This NYC artist will help you with anything (except sex) for free

US

For the past month, Bianca Giaever, an artist and filmmaker, has been roaming New York City, wearing a firetruck red jumpsuit and an enormous sandwich board that reads “FREE HELP.”

Giaever is actually offering what’s advertised. If you need help, she will help you — for free.

Her business card, which she hands out freely, often to people who approach her or strike up a conversation, lists her contact information, along with examples of her services: child care, emotional support, physical labor, relationship advice, organization, cleaning.

“ANYTHING! (Except sex!),” it reads.

Bianca Giaever’s business card.

Courtesy @biancagiaever on Instagram

Giaever considers the five-week project a piece of performance art. She is filming the proceedings and plans to turn them into a feature-length documentary.

“It’s been an amazing window into a bunch of different worlds and a bunch of different people’s lives in New York City, through what they need help with,” she said in an interview from her home in Ditmas Park, Brooklyn. “Sometimes it’s absolutely dire and sometimes it’s ridiculous and absurd and frivolous.”

So far she has helped an undocumented man from Ivory Coast connect with a non-governmental organization that might assist him with finding a job; helped a writer overcome writer’s block by mapping out the world of a science fiction story; helped some teenagers learn a TikTok dance; and even helped someone open a bottle of wine.

Bianca Giaever pictured with Ora DeKornfeld who is helping to film the project.

Photo by Ryan Kailath / Gothamist

“I’ve gotten that request multiple times actually,” Giaever said. “So that’s become part of my toolkit.”

Giaever began the project in Union Square, the traditional home to many New York characters, including chess players, FREE HUGS groups, and more.

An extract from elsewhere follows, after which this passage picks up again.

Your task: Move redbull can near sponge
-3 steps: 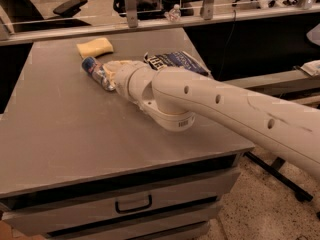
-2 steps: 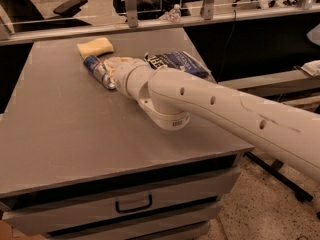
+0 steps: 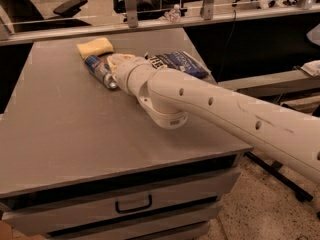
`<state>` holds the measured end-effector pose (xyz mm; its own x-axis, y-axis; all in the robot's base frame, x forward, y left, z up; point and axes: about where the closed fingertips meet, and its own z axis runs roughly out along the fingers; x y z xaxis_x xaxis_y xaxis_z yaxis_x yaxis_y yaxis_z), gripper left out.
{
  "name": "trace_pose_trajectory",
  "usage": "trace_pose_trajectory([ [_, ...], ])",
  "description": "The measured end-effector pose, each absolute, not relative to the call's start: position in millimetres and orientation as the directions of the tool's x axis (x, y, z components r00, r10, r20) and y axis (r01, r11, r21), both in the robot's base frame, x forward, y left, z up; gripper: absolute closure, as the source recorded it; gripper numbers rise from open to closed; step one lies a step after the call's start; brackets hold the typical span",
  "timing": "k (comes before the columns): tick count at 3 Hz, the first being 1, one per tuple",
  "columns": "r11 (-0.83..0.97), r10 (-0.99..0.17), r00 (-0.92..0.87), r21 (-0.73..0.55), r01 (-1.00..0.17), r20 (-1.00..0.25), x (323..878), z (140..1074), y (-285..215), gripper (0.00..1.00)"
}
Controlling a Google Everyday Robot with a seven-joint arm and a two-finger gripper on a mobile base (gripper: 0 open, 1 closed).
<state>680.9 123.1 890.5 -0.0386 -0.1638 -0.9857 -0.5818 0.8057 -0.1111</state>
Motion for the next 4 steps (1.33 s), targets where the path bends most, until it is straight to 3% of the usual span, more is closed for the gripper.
trace_pose_trajectory([
  [2, 0.829, -0.169, -0.057, -0.11, -0.548, -0.984, 662.1, 892.7, 98.7, 0.14],
  [3, 0.811, -0.17, -0.055, -0.108, -0.575, -0.984, 649.2, 894.9, 88.3, 0.0],
  [4, 0.766, -0.166, -0.053, -0.094, -0.636, -0.985, 636.0, 893.6, 91.6, 0.0],
])
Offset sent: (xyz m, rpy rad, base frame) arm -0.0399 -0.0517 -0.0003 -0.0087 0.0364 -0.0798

Some of her simpler projects have taken place in the park itself, such as offering relationship advice or watching a mother’s kids for a few minutes while the mother took a quiet moment for herself.

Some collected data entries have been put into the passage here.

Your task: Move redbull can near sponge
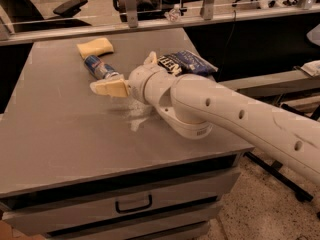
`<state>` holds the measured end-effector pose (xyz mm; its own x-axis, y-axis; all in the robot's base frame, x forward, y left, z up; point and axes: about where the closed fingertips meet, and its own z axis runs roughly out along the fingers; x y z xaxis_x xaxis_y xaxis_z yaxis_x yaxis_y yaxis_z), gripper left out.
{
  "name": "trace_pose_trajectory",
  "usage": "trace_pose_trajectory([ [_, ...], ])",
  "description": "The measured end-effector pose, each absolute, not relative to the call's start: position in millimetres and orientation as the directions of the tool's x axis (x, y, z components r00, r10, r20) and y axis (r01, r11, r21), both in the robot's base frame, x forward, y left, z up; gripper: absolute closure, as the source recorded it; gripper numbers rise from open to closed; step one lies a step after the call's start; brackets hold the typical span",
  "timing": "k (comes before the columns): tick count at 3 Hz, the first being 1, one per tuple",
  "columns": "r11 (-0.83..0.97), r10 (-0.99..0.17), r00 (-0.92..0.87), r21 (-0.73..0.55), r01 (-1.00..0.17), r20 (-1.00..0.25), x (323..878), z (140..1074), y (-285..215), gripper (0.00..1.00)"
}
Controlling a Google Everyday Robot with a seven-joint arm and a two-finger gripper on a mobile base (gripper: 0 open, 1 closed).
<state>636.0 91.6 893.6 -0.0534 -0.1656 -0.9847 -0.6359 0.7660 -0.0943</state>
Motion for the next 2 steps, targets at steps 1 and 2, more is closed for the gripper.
trace_pose_trajectory([
  [1, 0.7, -0.149, -0.058, -0.064, -0.711, -0.987, 625.6, 887.9, 108.1, 0.0],
  [2, 0.645, -0.138, -0.072, -0.034, -0.764, -0.988, 622.5, 878.5, 124.9, 0.0],
])
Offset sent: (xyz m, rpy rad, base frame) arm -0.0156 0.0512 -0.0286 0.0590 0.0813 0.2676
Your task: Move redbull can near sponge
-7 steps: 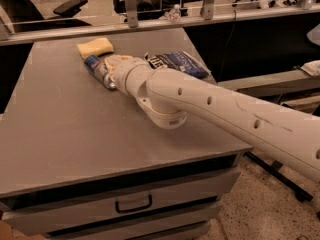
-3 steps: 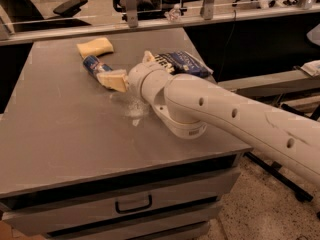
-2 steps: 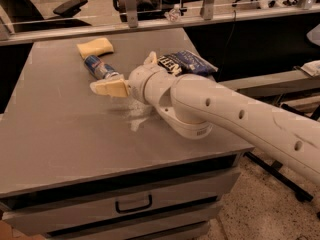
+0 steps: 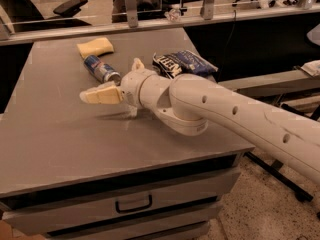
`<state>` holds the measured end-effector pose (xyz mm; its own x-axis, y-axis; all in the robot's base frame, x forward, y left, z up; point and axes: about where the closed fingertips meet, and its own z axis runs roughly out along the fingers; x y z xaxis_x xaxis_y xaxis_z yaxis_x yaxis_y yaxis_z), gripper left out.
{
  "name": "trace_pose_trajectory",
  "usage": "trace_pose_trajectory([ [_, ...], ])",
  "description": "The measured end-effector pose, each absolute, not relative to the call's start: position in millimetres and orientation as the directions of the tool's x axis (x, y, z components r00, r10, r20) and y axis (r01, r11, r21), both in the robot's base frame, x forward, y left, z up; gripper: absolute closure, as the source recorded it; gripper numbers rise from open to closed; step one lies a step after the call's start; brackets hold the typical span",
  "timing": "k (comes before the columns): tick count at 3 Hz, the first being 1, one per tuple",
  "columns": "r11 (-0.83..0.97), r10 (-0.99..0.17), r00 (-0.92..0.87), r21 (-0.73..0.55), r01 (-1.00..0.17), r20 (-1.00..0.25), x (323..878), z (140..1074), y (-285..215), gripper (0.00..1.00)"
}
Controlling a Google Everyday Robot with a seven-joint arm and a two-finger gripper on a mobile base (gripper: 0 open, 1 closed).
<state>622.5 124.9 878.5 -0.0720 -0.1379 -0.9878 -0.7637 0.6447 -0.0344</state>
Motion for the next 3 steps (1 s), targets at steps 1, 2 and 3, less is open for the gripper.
trace_pose_trajectory([
  [1, 0.622, -0.143, -0.084, -0.024, -0.783, -0.986, 626.5, 871.6, 134.4, 0.0],
  [2, 0.621, -0.152, -0.097, -0.018, -0.784, -0.984, 636.8, 865.4, 139.6, 0.0],
  [3, 0.619, -0.157, -0.107, -0.013, -0.786, -0.982, 646.6, 860.4, 142.9, 0.13],
])
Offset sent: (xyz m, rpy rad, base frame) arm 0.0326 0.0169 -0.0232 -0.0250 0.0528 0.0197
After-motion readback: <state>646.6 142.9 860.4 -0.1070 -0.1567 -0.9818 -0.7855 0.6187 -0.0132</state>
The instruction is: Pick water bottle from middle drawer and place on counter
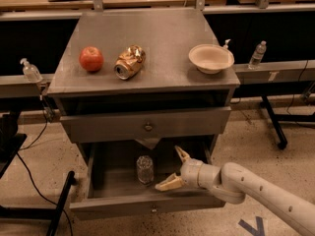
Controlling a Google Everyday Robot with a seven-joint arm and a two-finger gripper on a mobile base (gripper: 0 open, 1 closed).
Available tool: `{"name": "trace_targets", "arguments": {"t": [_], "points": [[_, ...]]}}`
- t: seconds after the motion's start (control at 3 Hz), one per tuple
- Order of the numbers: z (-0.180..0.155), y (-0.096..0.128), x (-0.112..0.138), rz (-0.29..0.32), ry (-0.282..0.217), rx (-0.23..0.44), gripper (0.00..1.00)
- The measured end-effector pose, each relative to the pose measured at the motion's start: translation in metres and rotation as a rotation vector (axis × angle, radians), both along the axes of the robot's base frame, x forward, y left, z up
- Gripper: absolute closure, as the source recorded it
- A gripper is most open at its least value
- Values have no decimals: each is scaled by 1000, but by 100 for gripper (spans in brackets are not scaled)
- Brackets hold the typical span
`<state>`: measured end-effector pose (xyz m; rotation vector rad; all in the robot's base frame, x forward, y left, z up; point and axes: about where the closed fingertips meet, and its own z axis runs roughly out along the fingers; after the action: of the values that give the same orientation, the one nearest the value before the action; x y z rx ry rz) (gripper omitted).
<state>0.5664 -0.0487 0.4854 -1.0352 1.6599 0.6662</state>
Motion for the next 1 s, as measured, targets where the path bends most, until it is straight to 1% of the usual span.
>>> {"name": "trace_targets", "arguments": {"t": [0.33, 0.67, 1.0], "points": [[4, 21, -1, 41, 16, 51, 0], [8, 38, -1, 80, 19, 63, 0], [3, 57, 0, 137, 28, 79, 0]]}}
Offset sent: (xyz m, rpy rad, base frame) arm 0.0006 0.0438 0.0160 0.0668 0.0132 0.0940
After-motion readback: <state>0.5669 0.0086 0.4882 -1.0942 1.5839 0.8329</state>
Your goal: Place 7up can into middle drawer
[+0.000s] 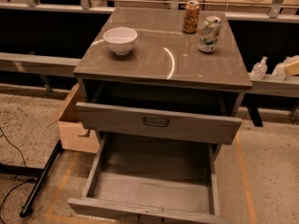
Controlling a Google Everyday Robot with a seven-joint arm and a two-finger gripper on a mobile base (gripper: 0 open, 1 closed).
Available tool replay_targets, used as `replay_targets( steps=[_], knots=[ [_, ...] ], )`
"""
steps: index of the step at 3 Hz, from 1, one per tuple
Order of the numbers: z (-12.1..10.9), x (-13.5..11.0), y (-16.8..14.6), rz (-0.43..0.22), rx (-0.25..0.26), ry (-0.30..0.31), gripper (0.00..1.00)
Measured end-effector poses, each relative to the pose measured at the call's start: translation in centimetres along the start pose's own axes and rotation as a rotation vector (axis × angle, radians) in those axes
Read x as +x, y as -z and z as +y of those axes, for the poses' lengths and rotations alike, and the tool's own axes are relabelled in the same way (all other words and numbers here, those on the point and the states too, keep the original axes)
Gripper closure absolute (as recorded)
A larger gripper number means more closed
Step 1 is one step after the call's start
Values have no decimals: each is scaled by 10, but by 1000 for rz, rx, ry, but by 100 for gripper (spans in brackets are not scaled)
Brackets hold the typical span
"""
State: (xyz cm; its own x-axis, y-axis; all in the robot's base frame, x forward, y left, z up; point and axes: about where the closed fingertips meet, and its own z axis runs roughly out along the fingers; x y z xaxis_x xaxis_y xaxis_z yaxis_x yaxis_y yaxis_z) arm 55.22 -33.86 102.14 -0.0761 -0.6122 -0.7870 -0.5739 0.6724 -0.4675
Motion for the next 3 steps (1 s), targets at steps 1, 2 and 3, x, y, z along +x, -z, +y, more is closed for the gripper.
replay_targets(
  steps=[1,2,3],
  knots=[
    [0,-1,-1,-6,1,-7,0],
    [-16,-10,-35,-76,9,-67,0],
    [-38,-26,-78,-148,35,-129,0]
  ],
)
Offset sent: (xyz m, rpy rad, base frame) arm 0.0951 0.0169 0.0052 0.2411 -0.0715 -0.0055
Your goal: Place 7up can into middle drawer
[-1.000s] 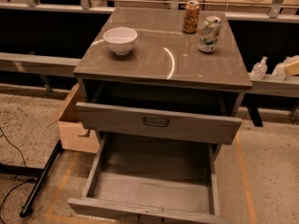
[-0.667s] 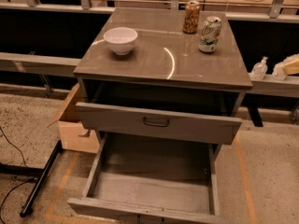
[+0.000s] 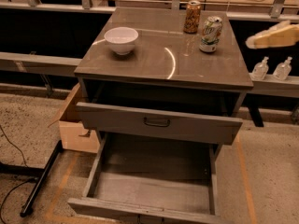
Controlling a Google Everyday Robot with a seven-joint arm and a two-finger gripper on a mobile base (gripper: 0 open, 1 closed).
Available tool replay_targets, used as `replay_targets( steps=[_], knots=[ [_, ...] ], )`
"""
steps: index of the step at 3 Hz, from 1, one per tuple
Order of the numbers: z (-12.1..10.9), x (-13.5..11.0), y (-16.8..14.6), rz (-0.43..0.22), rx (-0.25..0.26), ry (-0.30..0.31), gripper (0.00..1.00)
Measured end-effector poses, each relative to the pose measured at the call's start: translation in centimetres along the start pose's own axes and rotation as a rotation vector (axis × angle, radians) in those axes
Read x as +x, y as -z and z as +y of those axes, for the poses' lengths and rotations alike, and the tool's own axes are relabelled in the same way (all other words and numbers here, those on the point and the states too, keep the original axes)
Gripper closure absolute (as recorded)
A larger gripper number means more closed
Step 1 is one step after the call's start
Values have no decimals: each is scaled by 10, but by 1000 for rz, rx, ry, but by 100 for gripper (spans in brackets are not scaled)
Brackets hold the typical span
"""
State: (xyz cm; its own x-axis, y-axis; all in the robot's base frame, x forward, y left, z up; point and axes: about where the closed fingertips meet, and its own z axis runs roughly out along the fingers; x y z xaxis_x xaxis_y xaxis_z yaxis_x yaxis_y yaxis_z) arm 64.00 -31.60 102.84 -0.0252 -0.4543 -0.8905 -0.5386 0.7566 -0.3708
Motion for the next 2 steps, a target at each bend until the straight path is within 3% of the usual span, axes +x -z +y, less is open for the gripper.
replay_targets(
  steps=[1,2],
  knots=[
    [-7,-8,-56,-29,23,-72,0],
    [-3,2,-96,-4,60,-97,0]
  ],
)
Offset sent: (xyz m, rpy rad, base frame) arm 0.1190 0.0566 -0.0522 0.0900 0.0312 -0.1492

Giaever often starts her day in Union Square. Her art has taken her to every borough except Staten Island and at least one project in New Jersey, where she helped an 81-year-old man deal with a storage unit he could no longer afford.

She started taking requests on a first-come, first-served basis, but after 17 days filled with home improvement tasks and cleaning projects, she began to prioritize more interesting requests, like reading lines during a play rehearsal or helping someone register to vote.

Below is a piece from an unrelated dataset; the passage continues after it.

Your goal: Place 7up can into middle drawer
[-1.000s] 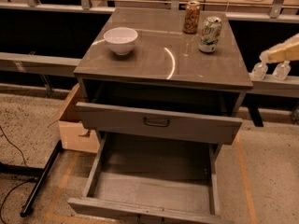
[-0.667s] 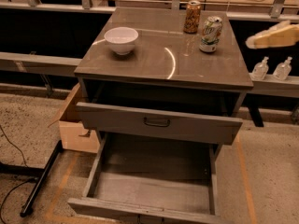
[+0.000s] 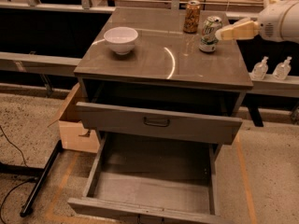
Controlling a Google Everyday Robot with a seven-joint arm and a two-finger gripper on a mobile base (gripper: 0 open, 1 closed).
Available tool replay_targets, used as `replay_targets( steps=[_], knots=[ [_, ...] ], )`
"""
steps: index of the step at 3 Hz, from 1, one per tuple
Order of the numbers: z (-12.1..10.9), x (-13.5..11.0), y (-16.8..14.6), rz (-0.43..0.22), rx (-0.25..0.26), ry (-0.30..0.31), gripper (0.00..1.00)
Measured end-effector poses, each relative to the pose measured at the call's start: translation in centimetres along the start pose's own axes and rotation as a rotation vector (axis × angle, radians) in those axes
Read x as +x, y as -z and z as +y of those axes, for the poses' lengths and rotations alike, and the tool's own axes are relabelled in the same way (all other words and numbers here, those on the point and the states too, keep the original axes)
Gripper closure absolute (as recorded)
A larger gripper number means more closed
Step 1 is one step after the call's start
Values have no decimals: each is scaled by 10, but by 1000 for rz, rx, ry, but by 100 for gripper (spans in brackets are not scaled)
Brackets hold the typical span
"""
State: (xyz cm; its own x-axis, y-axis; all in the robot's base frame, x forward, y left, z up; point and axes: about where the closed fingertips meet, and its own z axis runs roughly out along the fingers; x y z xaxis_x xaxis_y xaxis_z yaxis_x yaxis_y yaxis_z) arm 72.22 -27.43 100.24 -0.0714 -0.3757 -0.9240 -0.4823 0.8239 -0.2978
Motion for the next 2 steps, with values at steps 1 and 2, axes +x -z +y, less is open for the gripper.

David Livingston and Bianca Giaever.

Photo by Ryan Kailath / Gothamist

She’s not sure where the idea for her efforts originated, though she said she has long thought about doing an art project dedicated to helping.

“I can be pretty selfish,” Giaever said. “I’m naturally not that helpful, I think I need an excuse or a reason. And I feel like I am seeing the world differently now, cosplaying my most generous self.”

“The hardest thing is when people need help with housing, or something so overwhelming that I would maybe need a social work degree to know how to do that,” she continued. “I’m not a professional. But I think just listening to people’s problems has been a little bit helpful, or trying to figure out how I can make someone’s day a little better.”

The storage unit presented one such challenge, Giaever said. There were more belongings in it than she could possibly go through and help sort, so she supported the man with his decision to get rid of all the contents.

“That was really hard and there was no easy answer,” she said. “I still feel a little guilty. It’s not clear in every situation that I helped. But I’m trying to do no harm, first of all.”

She said she’s been surprised by the number of people who want help making content on social media. Along with the dancing teenagers, she helped a woman film herself performing a seance for TikTok get her psychic tarot sorceress business off the ground.

“A lot of it has become about the way people want to be on social media, talking to them about what kind of content they want and how to perform their social media identity,” Giaever said. “People want to be influencers. I didn’t anticipate that being a big request.”

Her own social media presence is light. So far, she has only a single Instagram post about the project, as well as occasional Instagram Stories highlighting moments from her days: starring as a dummy in a chiropractor’s video; helping with a football practice; being elbow-deep in a pile of trash while helping retrieve someone’s lost $150 finger skateboard.

Though much of the assistance she’s been asked for is more prosaic than profound, Giaever said she’s glad she’s in a position to provide it.

“I don’t know what NGO exists out there that would be helping with these mundane details,” she said. “But this is the stuff of life.”